To answer that you need to ask two further questions. First, what does consumer confidence actually measure? Second, and perhaps more interesting, what information do fiscal announcements actually reveal.

The answer to the first question seems to be a mixture of things, some of which relate to the individual household’s income, and some related to the general economic situation. To the extent that the consumer is thinking about the former, then it would make sense that a tax increase might have a larger impact on confidence than a spending cut. This would tell you very little about the economic impact of the two types of measure.

The obvious answer to the second question is that the information conveyed by an announcement of a spending cut or tax increase is just itself. If we stick to taxes, then if the announcement had not been made, the consumer would have just assumed lower taxes (for a time, or forever?). But this is naive from an intertemporal perspective, and clearly non-Ricardian. In the logic of Ricardian Equivalence, a tax increase today must imply cuts in taxes tomorrow for a given path of spending.

There are three alternative, more ‘rational’, ways of thinking about the announcement of a tax increase. Suppose the current government budget deficit is not sustainable. Taxes either need to rise today, or tomorrow after more borrowing. The announcement then tells us about the timing of the tax increase. If Ricardian Equivalence held it would have no impact on lifetime discounted income, but if for many possible reasons it did not hold, then a tax increase today could depress consumer confidence. However, to the extent that confidence depended on the general economic situation, you would expect ‘bringing forward’ expenditure cuts to have a much greater impact than bringing forward tax increases (with the caveats noted above), because of consumption smoothing. In that case spending cuts should reduce confidence more than tax increases.

A second possibility is that a tax increase could signal something about the future economic situation. Perhaps the consumer had thought the deficit was sustainable because they were optimistic about future growth, but the tax increase told them to be less optimistic. Reduced optimism could lead to reduced confidence. To the extent that the fiscal action conveys information about future pre-tax incomes, the tax increase conveys the same information as a spending cut.

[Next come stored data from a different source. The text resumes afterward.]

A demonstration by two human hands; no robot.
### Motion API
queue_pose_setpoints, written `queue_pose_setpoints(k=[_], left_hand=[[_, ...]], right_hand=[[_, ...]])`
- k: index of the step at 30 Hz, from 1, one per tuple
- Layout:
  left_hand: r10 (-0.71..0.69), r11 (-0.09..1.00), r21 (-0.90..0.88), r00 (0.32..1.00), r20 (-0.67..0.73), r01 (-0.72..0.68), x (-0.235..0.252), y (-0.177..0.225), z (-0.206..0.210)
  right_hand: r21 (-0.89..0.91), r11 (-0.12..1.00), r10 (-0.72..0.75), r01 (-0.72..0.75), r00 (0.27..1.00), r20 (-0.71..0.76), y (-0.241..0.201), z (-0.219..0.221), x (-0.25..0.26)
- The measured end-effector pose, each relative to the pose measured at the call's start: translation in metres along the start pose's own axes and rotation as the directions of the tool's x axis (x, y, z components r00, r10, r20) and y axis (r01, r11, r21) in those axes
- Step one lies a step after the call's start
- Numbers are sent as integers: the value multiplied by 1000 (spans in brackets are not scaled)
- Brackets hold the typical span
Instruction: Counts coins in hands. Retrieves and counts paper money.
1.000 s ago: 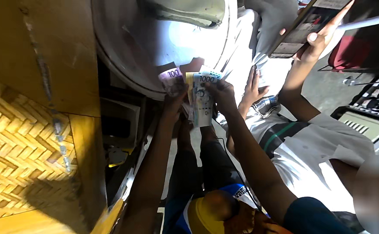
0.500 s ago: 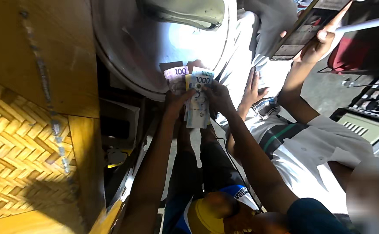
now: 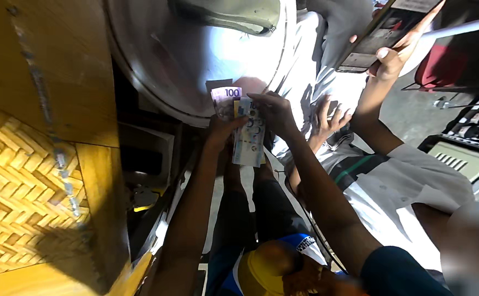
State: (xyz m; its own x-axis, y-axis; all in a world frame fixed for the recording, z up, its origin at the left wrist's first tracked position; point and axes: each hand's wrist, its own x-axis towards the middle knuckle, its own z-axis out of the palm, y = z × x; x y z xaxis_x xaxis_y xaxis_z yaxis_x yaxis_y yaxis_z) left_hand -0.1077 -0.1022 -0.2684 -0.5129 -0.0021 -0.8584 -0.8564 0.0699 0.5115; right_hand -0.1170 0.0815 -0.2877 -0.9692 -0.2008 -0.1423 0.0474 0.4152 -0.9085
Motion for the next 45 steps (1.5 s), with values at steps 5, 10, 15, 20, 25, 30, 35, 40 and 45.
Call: queue_pose_setpoints(k=[5,10,15,20,25,30,35,40,45], left_hand=[[50,995,-89,998,-49,-54,2,-3,3],[1,998,-59,995,-103,-7,1,3,12],[38,990,-135,996,-87,-49,3,-6,6],[21,1000,9,985,-170,-20,-7,4,6],[92,993,79,987,-129,-82,-13,13,12],[99,993,69,991,-94,-92,-14,12,10],[118,993,16,993,2,-118,-12,16,13],[45,998,33,995,85,-48,-15,27,29],[-7,1000,5,995,99,7,-23,32,41]], right_hand=[[266,921,326,-285,937,-126,-8,9,-10],[555,605,656,-571,752,58,-19,23,-35],[706,422,734,-568,671,101,-10,27,-40],[669,494,704,-556,707,68,-9,25,-44],[630,582,682,-514,730,-35,-21,17,-46],[746,498,685,-443,728,-25,-21,11,-46],[692,501,681,-519,730,55,-20,-6,-51],[686,545,636,-482,771,36,-16,-15,-61],[662,509,742,-550,670,-13,-109,-77,-48]])
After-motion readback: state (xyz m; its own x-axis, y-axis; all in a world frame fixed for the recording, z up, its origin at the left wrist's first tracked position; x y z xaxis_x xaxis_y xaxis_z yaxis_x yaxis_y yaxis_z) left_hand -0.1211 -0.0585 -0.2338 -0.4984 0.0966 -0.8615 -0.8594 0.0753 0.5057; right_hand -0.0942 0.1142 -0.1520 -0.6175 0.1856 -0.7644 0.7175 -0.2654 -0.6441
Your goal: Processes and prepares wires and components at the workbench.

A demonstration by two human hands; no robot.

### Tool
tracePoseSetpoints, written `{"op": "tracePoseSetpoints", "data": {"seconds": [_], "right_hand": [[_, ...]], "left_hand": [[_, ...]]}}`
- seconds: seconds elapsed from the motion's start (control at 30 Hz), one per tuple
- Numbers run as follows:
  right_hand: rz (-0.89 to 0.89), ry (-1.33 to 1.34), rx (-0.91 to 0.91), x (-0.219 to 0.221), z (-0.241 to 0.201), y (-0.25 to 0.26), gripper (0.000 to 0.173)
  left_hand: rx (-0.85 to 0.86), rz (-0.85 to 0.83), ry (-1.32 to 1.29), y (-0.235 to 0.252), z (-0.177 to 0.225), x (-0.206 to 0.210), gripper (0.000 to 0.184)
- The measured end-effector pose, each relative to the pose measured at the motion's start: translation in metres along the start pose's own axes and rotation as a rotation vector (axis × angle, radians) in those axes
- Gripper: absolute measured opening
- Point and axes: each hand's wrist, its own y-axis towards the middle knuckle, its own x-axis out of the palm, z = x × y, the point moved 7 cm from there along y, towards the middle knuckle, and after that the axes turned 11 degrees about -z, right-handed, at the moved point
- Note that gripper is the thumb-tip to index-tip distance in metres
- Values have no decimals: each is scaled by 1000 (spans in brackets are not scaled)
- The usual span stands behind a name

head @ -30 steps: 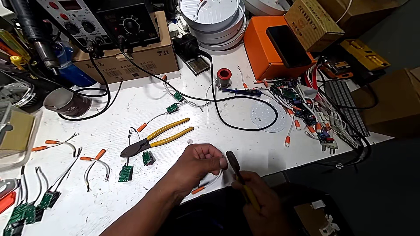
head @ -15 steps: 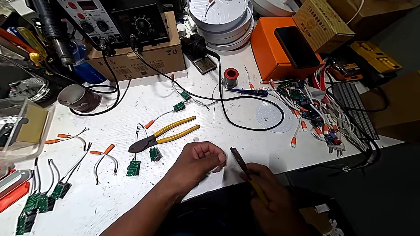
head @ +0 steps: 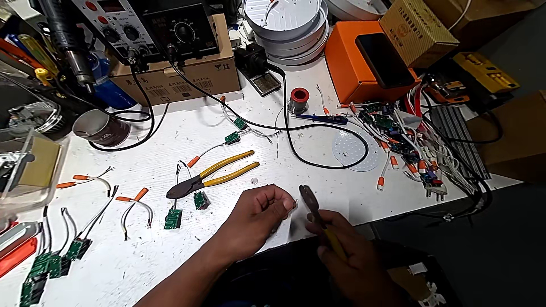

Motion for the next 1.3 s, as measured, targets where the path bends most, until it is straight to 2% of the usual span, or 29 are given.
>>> {"op": "tracePoseSetpoints", "data": {"seconds": [0.07, 0.13, 0.27, 0.4, 0.57, 0.67, 0.77, 0.9, 1.3], "right_hand": [[70, 69, -71, -3, -4, 5, 23], [127, 119, -134, -6, -12, 12, 23], [123, 154, -204, -7, -24, 30, 18], [123, 159, -213, -7, -25, 35, 17], [133, 176, -159, -2, -22, 38, 23], [161, 195, -141, -3, -17, 35, 21], [113, 146, -128, -2, -15, 30, 12], [20, 57, -62, 7, -15, 23, 31], [-124, 57, 50, 22, -12, 16, 52]], "left_hand": [[-7, -52, -25, 0, -1, 3, 16], [-20, -141, -66, 0, -3, 9, 16], [-56, -222, -142, -1, -4, 16, 15], [-13, -159, -90, -4, 1, 11, 11], [143, 50, 33, -7, 11, 7, 8], [113, 137, -39, -7, 8, -3, 11], [86, 143, -149, -7, 2, -8, 11], [81, 198, -226, -6, 1, -9, 13], [131, 291, -164, -1, 13, -9, 12]]}}
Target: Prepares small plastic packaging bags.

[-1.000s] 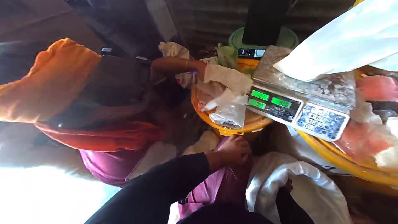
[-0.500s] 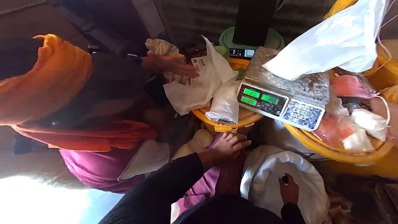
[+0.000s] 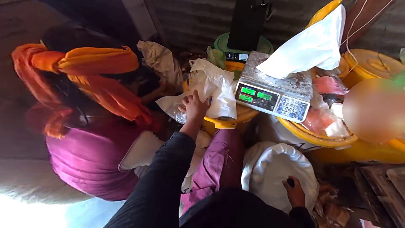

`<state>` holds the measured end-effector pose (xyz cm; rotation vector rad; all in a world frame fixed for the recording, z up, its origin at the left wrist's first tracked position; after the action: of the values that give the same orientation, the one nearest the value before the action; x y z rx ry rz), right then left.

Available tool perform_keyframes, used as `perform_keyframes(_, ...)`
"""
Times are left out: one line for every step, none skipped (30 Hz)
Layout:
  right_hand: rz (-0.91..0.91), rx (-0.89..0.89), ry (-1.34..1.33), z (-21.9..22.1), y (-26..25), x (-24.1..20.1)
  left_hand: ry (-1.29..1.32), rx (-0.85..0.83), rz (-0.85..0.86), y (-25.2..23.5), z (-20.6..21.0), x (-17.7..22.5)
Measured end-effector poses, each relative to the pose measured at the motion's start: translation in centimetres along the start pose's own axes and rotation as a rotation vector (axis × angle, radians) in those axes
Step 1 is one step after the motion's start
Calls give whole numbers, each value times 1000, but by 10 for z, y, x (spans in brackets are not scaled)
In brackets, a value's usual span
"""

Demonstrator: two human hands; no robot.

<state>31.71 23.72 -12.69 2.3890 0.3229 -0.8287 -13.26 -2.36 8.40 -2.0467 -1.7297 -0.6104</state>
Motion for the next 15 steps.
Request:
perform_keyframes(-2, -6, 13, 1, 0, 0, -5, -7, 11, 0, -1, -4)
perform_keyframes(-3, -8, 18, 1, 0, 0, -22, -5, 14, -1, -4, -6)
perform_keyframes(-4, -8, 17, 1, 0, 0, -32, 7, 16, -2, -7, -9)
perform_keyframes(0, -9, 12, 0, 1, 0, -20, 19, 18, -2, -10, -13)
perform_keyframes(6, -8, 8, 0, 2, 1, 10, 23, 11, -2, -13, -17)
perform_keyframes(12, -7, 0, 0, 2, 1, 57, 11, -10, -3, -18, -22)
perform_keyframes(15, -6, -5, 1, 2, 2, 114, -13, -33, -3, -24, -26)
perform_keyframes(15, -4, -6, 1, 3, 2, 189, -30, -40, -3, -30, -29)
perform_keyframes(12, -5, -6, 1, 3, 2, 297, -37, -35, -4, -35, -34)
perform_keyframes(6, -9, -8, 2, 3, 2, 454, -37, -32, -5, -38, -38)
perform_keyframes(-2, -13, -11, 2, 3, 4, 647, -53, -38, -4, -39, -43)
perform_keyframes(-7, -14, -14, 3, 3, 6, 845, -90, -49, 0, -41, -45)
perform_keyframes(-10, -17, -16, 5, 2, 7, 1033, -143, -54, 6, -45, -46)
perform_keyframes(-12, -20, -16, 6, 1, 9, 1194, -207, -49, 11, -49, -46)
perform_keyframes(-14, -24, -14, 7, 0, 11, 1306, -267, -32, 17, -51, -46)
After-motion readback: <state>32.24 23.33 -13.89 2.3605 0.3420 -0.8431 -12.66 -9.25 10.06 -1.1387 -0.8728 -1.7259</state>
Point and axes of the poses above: each hand's wrist, its own y-axis away from the middle knuckle, its own z-axis out of the palm, x = y × z, the point moved 4 cm from there along -y, towards the middle knuckle, and after that the axes turned 3 degrees about -x, right-handed, at the moved point
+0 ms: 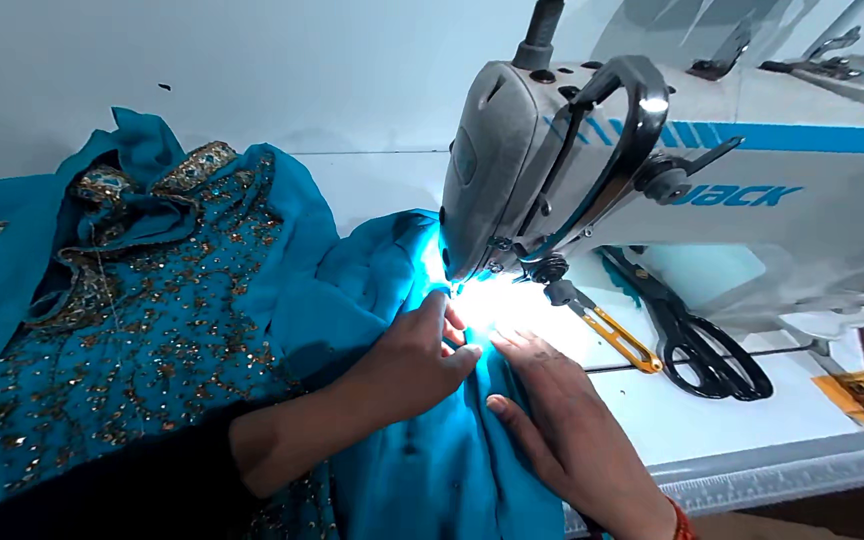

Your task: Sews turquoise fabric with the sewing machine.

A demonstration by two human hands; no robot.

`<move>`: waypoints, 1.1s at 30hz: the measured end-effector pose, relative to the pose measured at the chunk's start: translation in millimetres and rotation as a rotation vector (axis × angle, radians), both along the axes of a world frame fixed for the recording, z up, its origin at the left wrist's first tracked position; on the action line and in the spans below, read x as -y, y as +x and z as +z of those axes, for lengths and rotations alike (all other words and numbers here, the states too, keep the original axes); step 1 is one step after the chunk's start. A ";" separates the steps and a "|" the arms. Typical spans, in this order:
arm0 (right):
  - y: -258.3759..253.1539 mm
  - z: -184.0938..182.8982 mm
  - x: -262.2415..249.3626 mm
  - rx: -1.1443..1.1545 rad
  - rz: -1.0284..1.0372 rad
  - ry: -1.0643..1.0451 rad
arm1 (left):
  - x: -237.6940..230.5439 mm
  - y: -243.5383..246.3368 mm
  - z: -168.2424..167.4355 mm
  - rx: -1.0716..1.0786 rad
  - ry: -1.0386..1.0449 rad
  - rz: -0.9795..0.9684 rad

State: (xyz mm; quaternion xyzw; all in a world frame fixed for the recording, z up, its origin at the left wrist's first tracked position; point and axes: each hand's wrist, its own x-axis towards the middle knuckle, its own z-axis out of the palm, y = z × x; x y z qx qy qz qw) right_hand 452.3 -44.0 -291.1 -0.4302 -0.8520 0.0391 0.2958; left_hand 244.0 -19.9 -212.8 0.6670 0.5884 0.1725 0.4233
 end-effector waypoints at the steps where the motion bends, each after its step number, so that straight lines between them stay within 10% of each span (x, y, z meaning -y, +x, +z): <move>1: 1.0 0.0 0.9 0.018 0.017 -0.004 | -1.5 3.9 -1.6 0.034 -0.020 0.033; 23: 22.3 19.5 -60.8 0.292 0.104 0.034 | -12.5 17.2 -17.6 0.180 -0.055 0.257; 33: 7.7 35.5 -64.8 -0.146 -0.125 -0.241 | -13.1 15.3 -19.5 0.130 -0.045 0.204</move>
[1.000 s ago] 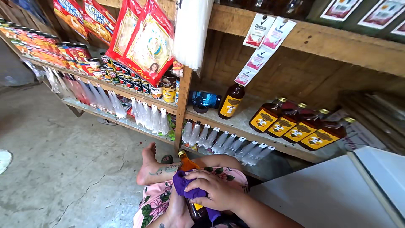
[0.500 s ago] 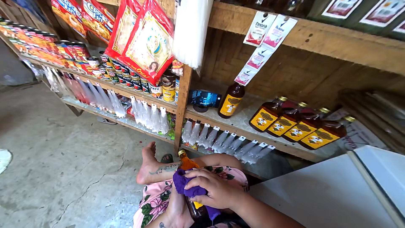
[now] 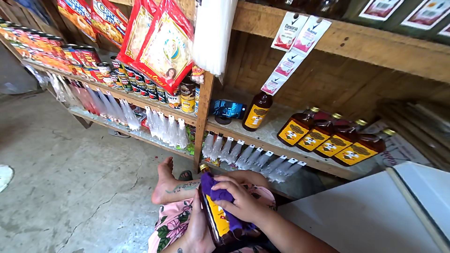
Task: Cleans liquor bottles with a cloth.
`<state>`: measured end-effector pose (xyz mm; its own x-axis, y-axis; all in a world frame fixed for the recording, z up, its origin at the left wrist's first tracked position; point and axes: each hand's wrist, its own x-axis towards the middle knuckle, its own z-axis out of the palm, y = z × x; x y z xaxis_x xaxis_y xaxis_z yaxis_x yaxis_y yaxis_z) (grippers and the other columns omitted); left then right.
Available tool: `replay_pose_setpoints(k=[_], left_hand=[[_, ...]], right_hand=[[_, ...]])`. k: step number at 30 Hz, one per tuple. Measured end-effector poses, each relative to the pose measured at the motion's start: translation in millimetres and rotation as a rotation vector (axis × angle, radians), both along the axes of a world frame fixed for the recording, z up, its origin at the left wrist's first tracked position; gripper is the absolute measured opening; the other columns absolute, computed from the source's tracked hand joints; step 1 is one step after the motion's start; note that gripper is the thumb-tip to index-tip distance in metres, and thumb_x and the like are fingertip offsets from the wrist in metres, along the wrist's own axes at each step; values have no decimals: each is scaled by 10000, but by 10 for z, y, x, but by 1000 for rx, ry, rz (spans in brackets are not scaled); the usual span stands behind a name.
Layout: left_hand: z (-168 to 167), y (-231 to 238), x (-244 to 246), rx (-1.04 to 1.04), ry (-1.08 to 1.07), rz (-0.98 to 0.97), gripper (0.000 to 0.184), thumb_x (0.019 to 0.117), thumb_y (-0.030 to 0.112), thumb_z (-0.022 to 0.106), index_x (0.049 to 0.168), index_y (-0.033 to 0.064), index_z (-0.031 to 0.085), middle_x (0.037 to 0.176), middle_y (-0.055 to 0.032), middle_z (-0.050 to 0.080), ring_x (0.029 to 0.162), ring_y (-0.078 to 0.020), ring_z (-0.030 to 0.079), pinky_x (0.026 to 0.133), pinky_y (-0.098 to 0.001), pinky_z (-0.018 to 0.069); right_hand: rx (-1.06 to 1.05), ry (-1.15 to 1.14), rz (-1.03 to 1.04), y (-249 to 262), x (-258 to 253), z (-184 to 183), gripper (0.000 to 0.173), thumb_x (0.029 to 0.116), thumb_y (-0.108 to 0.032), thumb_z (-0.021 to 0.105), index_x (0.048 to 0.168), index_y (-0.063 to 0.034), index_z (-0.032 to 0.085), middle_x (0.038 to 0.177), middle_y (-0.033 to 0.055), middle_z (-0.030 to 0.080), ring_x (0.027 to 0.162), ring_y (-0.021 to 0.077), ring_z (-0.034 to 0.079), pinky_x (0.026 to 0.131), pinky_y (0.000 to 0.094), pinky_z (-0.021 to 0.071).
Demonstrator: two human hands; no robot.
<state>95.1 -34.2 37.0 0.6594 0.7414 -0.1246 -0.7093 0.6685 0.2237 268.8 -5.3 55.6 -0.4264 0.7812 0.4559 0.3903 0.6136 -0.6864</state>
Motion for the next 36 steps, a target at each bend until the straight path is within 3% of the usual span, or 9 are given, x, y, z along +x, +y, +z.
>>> replay_pose_setpoints(k=[4, 8, 10, 12, 14, 17, 20, 23, 36], left_hand=[[83, -20, -23, 75, 42, -45, 845, 851, 858, 395, 1277, 170, 636, 1206, -111, 708, 1149, -257, 674, 977, -478, 556], [459, -117, -4, 91, 216, 13, 785, 969, 744, 130, 1103, 185, 665, 1030, -14, 743, 1002, -133, 714, 854, -357, 609], [365, -217, -26, 80, 253, 55, 602, 1071, 526, 163, 972, 189, 652, 897, 12, 737, 867, -88, 712, 771, -284, 605], [224, -268, -87, 92, 294, 45, 381, 1039, 248, 345, 820, 214, 655, 753, 51, 705, 713, -33, 679, 665, -209, 566], [208, -267, -97, 116, 329, 25, 409, 1032, 172, 269, 828, 217, 621, 770, 56, 709, 735, -30, 681, 689, -210, 567], [116, -204, -61, 146, 216, 24, 483, 1078, 435, 285, 944, 177, 672, 932, -11, 737, 913, -113, 711, 811, -304, 588], [33, -96, -59, 283, 115, -38, 712, 925, 782, 374, 1156, 189, 694, 1160, -29, 727, 1118, -155, 683, 952, -389, 571], [-159, -32, -81, 354, 19, -90, 777, 890, 794, 446, 1328, 180, 631, 1313, -65, 665, 1239, -208, 628, 1016, -442, 535], [-87, 3, -42, 315, -39, -84, 681, 925, 742, 470, 1298, 201, 652, 1277, -59, 689, 1209, -199, 652, 1001, -435, 543]], right_hand=[[4, 113, -126, 10, -3, -38, 402, 998, -275, 642, 1309, -25, 600, 1363, 195, 593, 1331, 199, 543, 1110, 343, 464], [256, -44, -33, -166, -60, 99, 240, 1013, -317, 626, 1196, -161, 639, 1302, 115, 644, 1344, 235, 546, 1138, 401, 456], [356, -153, 116, -247, -82, 160, 192, 1033, -341, 585, 1161, -222, 664, 1309, 61, 665, 1368, 251, 533, 1182, 447, 403], [419, -210, 209, -269, -101, 174, 191, 1041, -341, 564, 1161, -241, 674, 1320, 47, 669, 1371, 248, 532, 1192, 451, 374], [419, -195, 210, -247, -105, 171, 186, 1026, -338, 597, 1158, -238, 681, 1315, 38, 670, 1363, 220, 538, 1195, 422, 375], [399, -130, 120, -216, -98, 183, 214, 998, -352, 649, 1178, -237, 662, 1310, 28, 668, 1356, 190, 543, 1203, 431, 369], [376, -32, 21, -164, -79, 207, 267, 991, -360, 664, 1215, -222, 624, 1325, 42, 652, 1347, 200, 553, 1188, 456, 400], [373, 35, -10, -128, -61, 193, 291, 977, -324, 692, 1229, -203, 612, 1311, 61, 647, 1316, 211, 574, 1154, 444, 448], [371, 83, -105, -64, -7, 77, 315, 963, -340, 710, 1238, -215, 617, 1229, 34, 619, 1225, 144, 579, 1065, 319, 490]])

A final possibility, which is generally ignored when discussing the plausibility of Ricardian Equivalence, is that the announcement of a tax increase tells consumers about the composition of any consolidation. Suppose again that the deficit is unsustainable. Either taxes have to rise or spending fall, but the consumer does not know which of these will happen. If spending is then cut, this tells the consumer that taxes will not rise, which in terms of the consumer’s own income would represent a plus. So in that case a spending cut could increase consumer confidence.

Trying to evaluate the impact of past fiscal actions is complicated, in large part because it is difficult to know what the counterfactual was, or what people thought the counterfactual was. Were changes thought to temporary or permanent? (Governments hardly ever say, and even if they did would they be trusted?) To what extent do people internalise the government’s budget constraint? If they do, are fiscal changes telling us about the timing of taxes or spending, or their mix, or something else? It seems to me that these difficulties arise whether we are trying to assess the impact of fiscal changes on confidence, or on activity itself.